EXERCISE PROMPT →
For the word "noun", count the lines of the records that hold it, and give only that number.

++++ DATA IN THIS EXERCISE

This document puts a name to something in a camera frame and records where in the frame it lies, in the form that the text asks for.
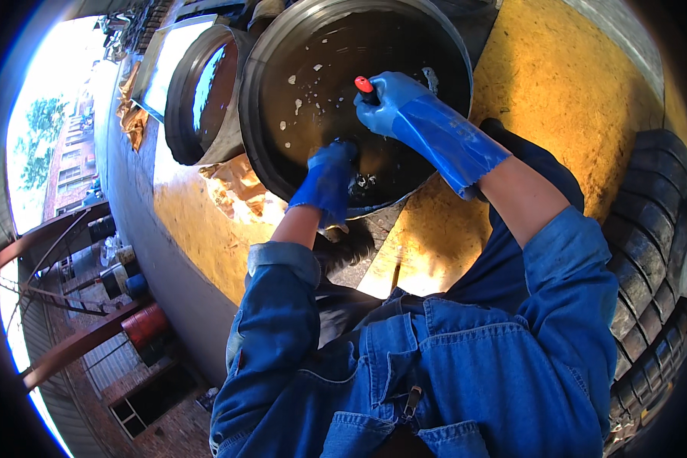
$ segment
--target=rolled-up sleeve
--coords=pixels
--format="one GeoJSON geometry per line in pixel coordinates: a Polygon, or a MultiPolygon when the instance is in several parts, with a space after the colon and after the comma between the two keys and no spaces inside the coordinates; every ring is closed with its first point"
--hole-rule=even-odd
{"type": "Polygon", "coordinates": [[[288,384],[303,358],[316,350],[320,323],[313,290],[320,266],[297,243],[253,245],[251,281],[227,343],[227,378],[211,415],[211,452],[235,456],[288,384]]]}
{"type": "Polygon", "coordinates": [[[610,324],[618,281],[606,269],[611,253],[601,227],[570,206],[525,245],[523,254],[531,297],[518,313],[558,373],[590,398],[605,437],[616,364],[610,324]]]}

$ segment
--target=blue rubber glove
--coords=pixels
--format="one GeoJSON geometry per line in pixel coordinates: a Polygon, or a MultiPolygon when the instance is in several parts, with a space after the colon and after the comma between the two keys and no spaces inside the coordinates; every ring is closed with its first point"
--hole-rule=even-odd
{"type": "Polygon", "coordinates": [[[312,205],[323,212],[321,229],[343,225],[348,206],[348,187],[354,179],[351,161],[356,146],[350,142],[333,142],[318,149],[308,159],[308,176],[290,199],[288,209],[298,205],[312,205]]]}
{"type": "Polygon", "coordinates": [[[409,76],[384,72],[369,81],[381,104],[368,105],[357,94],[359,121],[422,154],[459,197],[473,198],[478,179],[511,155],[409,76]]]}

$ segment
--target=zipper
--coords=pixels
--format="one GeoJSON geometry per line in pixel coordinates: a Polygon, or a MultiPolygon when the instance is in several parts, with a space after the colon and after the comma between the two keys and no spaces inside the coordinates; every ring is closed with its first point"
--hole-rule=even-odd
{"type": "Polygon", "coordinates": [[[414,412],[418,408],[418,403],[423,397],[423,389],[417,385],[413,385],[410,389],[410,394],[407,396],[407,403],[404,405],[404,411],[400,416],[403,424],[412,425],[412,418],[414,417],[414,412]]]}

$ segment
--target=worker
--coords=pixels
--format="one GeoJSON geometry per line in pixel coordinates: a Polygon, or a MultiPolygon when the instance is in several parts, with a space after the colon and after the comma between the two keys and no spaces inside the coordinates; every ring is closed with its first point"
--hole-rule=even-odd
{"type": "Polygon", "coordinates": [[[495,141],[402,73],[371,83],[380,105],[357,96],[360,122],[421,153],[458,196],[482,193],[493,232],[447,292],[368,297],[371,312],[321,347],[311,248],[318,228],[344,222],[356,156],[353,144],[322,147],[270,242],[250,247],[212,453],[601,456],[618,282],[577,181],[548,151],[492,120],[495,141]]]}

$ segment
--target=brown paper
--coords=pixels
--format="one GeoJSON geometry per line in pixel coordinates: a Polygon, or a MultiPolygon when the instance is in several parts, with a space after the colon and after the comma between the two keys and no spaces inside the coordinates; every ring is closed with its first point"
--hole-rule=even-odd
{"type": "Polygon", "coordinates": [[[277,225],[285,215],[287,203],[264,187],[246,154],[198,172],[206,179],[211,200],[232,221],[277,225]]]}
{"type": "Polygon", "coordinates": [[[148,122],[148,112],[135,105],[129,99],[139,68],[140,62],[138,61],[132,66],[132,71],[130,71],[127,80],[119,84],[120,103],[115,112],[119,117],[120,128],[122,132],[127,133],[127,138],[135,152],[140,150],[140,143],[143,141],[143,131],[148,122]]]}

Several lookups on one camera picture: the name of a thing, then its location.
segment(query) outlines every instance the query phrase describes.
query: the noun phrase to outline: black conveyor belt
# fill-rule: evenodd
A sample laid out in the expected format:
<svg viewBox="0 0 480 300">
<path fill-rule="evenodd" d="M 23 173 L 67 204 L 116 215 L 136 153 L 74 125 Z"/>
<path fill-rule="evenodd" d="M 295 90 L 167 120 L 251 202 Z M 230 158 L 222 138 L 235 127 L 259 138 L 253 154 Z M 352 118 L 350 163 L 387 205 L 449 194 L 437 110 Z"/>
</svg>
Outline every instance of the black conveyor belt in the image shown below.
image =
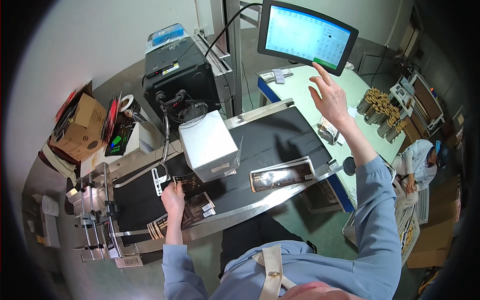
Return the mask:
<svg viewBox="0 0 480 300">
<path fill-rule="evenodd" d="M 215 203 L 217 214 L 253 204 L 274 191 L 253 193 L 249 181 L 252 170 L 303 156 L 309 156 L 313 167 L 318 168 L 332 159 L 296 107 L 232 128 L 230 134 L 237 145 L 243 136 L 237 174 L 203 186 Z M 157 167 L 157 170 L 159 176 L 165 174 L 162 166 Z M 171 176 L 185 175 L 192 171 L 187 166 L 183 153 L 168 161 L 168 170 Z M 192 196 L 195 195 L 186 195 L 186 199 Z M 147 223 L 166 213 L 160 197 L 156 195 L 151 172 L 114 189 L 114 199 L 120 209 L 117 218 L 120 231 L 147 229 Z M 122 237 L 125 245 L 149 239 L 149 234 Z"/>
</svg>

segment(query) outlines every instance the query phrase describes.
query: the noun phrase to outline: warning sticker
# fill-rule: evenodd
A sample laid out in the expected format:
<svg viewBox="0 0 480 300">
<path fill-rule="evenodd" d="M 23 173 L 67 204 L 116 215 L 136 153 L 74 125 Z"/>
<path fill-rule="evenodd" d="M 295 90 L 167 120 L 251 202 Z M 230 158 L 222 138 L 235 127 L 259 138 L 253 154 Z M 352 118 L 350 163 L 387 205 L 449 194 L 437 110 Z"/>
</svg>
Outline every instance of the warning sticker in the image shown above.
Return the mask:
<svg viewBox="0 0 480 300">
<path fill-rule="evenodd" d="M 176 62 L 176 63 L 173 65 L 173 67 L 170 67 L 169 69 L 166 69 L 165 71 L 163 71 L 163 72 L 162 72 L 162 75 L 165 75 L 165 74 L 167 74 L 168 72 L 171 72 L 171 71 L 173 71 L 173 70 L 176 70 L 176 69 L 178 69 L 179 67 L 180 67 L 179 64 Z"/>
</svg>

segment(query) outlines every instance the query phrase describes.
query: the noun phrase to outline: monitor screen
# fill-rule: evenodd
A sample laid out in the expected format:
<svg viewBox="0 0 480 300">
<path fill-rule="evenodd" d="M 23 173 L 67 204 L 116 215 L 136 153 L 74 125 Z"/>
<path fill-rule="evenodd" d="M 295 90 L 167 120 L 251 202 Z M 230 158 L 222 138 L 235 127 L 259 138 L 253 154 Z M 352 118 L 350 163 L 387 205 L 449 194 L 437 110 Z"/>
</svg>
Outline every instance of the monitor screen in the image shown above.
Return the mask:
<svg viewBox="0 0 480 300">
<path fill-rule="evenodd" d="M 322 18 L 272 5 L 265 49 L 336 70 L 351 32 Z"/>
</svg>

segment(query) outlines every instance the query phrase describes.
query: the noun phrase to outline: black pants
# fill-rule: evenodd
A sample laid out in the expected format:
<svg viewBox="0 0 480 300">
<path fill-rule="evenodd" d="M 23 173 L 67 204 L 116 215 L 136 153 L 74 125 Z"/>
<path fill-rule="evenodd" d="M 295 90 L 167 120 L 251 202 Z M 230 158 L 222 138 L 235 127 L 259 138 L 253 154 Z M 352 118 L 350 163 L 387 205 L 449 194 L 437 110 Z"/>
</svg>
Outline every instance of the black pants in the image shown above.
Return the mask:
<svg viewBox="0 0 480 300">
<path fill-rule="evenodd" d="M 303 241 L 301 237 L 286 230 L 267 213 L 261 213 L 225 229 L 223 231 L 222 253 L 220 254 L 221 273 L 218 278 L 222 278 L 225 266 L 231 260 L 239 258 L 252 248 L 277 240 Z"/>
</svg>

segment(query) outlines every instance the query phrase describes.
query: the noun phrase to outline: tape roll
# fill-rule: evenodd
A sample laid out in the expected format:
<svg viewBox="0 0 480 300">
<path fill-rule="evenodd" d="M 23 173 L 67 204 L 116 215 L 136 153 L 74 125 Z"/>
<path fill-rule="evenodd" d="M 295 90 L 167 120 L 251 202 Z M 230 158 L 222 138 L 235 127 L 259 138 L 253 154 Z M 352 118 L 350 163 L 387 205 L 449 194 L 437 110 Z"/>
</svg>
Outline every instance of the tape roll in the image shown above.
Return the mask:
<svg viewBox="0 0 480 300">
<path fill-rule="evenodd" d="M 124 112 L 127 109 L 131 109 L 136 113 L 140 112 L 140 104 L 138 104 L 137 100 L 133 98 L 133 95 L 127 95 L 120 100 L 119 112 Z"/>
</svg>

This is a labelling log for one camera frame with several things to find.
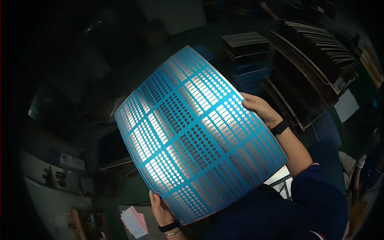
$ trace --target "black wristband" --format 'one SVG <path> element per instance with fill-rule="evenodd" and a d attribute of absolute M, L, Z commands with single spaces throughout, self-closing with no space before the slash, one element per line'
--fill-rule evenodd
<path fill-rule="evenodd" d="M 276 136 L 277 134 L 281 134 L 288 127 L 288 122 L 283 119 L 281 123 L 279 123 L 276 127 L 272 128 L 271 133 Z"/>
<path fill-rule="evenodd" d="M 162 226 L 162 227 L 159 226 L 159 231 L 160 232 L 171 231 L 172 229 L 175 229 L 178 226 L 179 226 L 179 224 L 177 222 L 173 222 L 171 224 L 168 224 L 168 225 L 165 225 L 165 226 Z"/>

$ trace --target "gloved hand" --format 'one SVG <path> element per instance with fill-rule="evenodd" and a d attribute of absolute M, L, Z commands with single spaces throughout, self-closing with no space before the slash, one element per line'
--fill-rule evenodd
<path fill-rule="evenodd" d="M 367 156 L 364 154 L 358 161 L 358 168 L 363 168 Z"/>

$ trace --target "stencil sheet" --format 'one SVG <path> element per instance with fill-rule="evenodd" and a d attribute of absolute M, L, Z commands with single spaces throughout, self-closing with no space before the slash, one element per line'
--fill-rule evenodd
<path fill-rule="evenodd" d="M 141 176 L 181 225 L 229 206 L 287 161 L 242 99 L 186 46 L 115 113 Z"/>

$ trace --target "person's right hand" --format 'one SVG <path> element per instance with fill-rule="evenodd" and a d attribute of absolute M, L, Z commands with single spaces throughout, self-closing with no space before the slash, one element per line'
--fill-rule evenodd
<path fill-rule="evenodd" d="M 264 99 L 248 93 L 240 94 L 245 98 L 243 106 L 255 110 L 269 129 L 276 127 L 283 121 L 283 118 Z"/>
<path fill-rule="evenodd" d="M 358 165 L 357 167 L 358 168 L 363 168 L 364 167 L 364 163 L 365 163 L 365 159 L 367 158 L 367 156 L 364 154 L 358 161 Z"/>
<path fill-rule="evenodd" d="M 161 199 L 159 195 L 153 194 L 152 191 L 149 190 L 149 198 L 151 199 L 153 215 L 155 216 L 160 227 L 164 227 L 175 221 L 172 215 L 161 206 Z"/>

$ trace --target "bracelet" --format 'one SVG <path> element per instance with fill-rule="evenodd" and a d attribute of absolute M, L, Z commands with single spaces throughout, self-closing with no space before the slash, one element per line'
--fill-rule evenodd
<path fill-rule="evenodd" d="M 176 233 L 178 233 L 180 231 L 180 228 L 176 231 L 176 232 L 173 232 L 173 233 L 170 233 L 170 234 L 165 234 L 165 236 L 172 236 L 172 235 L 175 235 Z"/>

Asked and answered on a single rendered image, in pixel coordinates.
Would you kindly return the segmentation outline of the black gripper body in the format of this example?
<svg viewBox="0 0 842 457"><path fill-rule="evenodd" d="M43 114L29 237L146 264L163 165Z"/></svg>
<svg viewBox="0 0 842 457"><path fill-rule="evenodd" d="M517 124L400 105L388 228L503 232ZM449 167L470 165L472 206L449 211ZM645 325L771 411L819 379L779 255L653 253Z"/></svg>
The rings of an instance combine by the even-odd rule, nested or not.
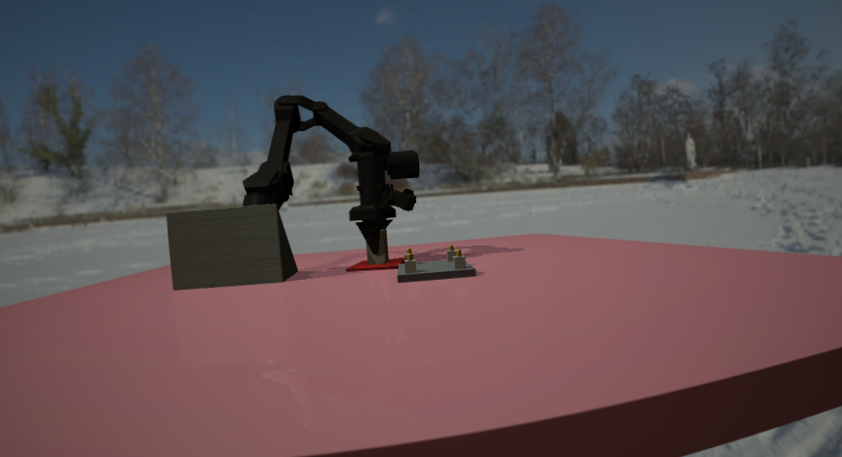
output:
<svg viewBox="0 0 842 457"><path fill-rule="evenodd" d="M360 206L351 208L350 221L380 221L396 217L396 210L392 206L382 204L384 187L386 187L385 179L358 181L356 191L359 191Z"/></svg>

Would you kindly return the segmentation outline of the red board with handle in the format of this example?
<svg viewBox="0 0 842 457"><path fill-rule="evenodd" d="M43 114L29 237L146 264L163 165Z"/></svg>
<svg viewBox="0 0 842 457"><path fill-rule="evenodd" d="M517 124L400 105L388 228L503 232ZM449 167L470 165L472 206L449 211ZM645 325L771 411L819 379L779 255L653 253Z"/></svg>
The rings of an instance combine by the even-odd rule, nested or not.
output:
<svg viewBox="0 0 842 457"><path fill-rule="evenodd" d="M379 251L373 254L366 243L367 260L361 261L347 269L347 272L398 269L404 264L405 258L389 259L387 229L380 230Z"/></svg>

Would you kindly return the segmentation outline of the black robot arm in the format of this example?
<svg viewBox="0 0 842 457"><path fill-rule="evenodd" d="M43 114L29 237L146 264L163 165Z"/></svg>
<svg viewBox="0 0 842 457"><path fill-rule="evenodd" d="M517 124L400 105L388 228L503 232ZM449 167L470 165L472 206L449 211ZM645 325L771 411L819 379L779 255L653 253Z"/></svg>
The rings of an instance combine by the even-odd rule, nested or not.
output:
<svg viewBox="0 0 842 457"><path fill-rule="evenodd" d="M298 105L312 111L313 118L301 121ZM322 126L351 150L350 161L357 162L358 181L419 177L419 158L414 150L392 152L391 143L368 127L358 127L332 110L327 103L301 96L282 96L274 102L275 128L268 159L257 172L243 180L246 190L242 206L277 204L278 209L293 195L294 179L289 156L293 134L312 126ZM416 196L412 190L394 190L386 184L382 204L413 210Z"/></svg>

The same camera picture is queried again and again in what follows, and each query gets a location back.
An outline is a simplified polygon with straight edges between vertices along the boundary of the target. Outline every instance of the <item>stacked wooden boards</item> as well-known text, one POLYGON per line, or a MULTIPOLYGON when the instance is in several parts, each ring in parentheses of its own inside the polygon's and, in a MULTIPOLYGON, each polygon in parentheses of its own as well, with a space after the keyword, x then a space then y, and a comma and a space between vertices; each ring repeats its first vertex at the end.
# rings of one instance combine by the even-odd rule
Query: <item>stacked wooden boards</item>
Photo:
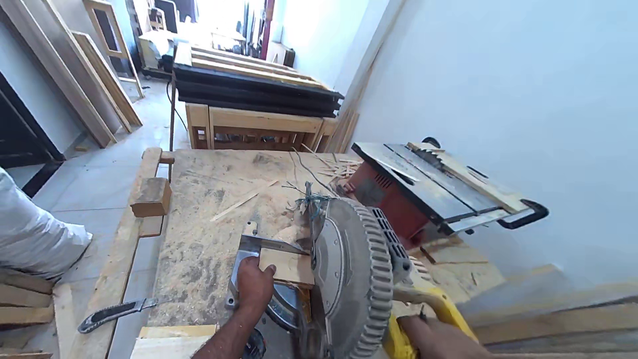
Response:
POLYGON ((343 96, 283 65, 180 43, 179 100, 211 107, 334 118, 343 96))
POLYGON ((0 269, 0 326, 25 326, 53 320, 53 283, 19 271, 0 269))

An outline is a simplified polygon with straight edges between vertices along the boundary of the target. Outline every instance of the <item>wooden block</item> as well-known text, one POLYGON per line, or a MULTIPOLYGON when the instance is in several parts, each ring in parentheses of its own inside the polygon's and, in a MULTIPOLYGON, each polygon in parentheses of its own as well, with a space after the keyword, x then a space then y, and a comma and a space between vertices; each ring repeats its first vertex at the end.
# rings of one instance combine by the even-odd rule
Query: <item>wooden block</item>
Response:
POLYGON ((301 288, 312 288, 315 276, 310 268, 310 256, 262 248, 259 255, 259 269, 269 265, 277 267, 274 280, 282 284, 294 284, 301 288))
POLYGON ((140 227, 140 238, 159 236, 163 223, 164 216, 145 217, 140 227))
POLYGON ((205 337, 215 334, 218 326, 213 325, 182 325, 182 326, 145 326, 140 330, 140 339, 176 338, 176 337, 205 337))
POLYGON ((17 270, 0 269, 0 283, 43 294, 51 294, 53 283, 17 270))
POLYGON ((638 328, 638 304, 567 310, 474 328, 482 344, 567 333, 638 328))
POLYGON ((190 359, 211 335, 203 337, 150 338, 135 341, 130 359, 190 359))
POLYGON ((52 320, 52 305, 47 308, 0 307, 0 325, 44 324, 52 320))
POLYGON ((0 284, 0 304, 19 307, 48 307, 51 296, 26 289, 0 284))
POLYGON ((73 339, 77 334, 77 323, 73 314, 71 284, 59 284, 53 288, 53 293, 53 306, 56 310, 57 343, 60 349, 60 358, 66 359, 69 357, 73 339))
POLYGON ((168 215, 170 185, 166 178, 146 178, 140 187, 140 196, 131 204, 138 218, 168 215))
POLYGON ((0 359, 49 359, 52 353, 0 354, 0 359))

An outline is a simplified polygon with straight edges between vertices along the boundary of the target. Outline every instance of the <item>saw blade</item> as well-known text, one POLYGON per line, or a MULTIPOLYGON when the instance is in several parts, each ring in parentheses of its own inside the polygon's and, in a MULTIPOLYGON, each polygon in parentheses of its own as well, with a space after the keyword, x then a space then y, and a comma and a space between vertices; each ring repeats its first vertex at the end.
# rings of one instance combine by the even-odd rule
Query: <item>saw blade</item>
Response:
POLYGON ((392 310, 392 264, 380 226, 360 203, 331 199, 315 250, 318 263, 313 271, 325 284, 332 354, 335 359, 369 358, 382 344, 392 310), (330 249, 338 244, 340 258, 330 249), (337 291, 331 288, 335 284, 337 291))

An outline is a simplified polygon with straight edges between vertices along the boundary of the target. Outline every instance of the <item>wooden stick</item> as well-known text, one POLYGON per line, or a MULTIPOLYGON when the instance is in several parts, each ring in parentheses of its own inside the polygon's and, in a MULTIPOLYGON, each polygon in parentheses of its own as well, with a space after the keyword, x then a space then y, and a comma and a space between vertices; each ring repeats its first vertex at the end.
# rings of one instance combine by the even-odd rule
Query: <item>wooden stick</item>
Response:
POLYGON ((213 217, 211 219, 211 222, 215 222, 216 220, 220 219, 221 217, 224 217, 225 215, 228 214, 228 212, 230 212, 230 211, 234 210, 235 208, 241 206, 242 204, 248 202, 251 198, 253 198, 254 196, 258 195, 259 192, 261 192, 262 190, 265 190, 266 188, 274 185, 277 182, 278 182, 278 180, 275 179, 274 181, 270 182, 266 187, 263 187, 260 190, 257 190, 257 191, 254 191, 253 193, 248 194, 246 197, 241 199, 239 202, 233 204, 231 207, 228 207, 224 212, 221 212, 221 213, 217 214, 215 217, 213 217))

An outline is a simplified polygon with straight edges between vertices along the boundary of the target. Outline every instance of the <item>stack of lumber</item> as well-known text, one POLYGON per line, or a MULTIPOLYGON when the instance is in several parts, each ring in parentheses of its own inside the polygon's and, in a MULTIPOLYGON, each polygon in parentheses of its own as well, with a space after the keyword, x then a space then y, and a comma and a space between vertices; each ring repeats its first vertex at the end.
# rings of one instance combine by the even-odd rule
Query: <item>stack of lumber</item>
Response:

++++++++

EXERCISE RESPONSE →
5